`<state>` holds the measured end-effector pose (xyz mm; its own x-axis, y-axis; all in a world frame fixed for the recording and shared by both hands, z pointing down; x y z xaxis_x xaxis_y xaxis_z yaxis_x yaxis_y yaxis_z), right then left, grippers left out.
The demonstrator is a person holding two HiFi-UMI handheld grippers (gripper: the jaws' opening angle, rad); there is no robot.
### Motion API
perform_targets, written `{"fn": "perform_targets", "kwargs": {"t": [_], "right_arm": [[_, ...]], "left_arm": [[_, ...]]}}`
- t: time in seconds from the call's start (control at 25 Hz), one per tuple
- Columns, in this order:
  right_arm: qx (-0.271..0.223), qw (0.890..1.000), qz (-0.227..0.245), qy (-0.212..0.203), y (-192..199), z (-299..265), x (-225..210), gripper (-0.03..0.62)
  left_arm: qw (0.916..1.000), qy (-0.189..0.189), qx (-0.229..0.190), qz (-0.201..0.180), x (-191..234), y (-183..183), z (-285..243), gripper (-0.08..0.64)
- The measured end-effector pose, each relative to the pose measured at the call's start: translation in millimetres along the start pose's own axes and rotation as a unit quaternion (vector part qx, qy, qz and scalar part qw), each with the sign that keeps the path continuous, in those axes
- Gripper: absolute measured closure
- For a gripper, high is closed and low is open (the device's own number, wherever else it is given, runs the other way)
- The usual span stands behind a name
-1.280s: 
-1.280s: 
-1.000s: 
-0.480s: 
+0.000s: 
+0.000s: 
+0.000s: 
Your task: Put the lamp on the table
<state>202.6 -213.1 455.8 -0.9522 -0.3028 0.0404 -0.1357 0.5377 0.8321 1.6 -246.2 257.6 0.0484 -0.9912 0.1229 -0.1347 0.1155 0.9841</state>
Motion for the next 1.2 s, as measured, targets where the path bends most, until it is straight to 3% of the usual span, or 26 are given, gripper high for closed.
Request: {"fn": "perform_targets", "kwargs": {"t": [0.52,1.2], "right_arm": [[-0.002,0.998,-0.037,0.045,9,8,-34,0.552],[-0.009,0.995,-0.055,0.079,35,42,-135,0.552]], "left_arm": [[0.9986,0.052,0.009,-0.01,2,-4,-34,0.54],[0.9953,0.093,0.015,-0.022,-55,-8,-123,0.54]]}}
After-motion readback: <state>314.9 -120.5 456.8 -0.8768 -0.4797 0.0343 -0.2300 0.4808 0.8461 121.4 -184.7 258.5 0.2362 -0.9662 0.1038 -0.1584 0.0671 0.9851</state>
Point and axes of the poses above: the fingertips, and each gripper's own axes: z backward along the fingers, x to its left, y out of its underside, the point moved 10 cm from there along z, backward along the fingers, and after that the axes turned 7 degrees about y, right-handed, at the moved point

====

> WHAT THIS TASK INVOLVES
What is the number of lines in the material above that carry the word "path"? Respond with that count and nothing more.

> YOUR RESPONSE
2